What you will do
From the first line below to the last, reproduce the material exactly and leave out the images.

Information supplied

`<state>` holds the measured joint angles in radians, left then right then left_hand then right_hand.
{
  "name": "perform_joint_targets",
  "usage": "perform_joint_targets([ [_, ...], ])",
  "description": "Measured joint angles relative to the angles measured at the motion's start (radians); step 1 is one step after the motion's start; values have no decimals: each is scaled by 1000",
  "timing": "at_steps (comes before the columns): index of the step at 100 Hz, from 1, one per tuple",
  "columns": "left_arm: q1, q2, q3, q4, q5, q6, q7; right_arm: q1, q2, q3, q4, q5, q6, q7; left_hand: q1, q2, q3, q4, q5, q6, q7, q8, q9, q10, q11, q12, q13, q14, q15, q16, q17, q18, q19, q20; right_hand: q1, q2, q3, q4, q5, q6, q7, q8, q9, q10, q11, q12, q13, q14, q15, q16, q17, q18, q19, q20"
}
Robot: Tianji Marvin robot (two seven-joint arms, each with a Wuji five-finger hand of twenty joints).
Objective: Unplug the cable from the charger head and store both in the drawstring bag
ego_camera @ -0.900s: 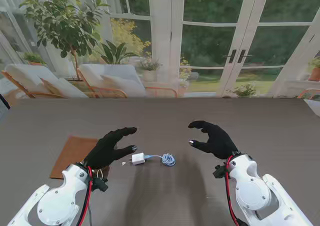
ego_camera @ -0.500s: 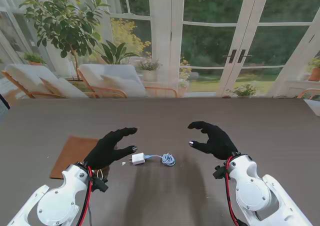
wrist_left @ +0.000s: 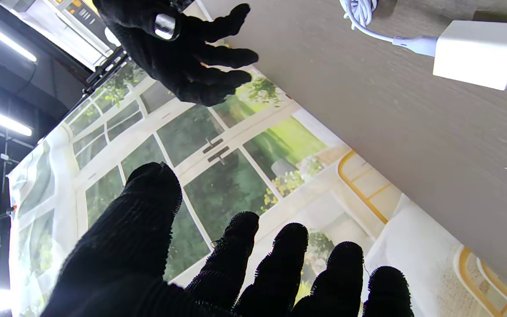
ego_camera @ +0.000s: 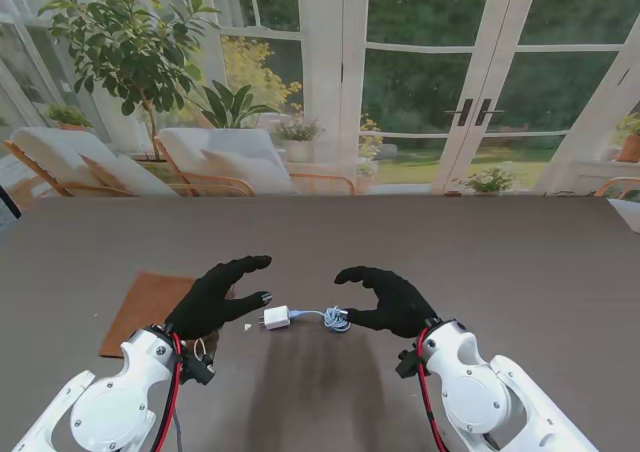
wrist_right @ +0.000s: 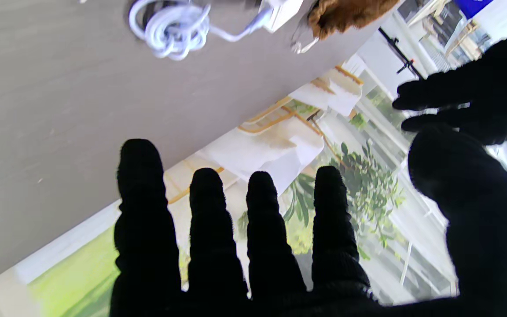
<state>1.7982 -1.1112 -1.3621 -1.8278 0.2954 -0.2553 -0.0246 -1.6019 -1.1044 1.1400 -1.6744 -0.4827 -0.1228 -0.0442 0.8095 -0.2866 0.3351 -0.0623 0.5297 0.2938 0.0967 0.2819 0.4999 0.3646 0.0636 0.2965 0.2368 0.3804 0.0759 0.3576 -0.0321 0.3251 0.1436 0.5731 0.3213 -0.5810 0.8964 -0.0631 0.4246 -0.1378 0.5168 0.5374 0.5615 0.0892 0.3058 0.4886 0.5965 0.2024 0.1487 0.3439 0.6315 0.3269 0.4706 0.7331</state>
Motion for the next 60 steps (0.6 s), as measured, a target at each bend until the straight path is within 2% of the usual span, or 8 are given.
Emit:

Written solution
`<state>` holds the measured joint angles in radians, left then right then left_hand then right_hand.
{
  "name": "perform_joint_targets",
  "usage": "perform_joint_targets([ [_, ...], ])",
  "description": "Measured joint angles relative to the angles measured at the motion's start (radians); step 1 is one step after the motion's start; values have no decimals: each is scaled by 1000",
  "timing": "at_steps (comes before the columns): index of the step at 100 Hz, from 1, one per tuple",
  "columns": "left_arm: q1, q2, q3, q4, q5, q6, q7; right_arm: q1, q2, q3, q4, q5, q6, q7; left_hand: q1, q2, q3, q4, q5, q6, q7, q8, q9, q10, q11, q12, q13, q14, q15, q16, q17, q18, q19, q20; right_hand: q1, q2, q3, q4, q5, q6, q7, q8, q9, q10, q11, q12, q13, q14, q15, q16, q17, q18, q19, q20"
}
Robot: Tianji Marvin robot (two seven-joint arms, each with a Wuji five-finger hand of twenty joints).
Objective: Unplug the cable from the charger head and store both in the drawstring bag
ego_camera @ -0.900s: 
ego_camera @ -0.500s: 
wrist_left @ +0.000s: 
ego_camera @ +0.000s: 
wrist_right @ +0.000s: 
<state>1.7982 -1.1112 -1.3621 -1.8278 0.2954 -0.2553 -0.0246 -1.6019 -1.1044 1.1400 -1.6744 -0.4827 -0.1228 -0.0442 0.8095 -0.2866 0.3351 -0.0623 0.5297 0.2938 0.0967 0.2819 0.4999 0.3646 0.0636 0.2965 0.2368 0.3804 0.0759 0.3576 -0.0321 0.3251 0.1436 0.5731 0.3213 -0.5810 0.8964 -0.0631 0.4246 -0.1378 0.5168 0.5374 0.5615 0.0892 0.3058 0.4886 0.5965 0.2024 0.1487 0.3439 0.6315 0.3269 0.4706 0.7331</state>
Motion for the next 60 steps (0.6 s), as measured, a target at each bend until the straight path is within 2% of the usual span, or 8 are given.
Emit:

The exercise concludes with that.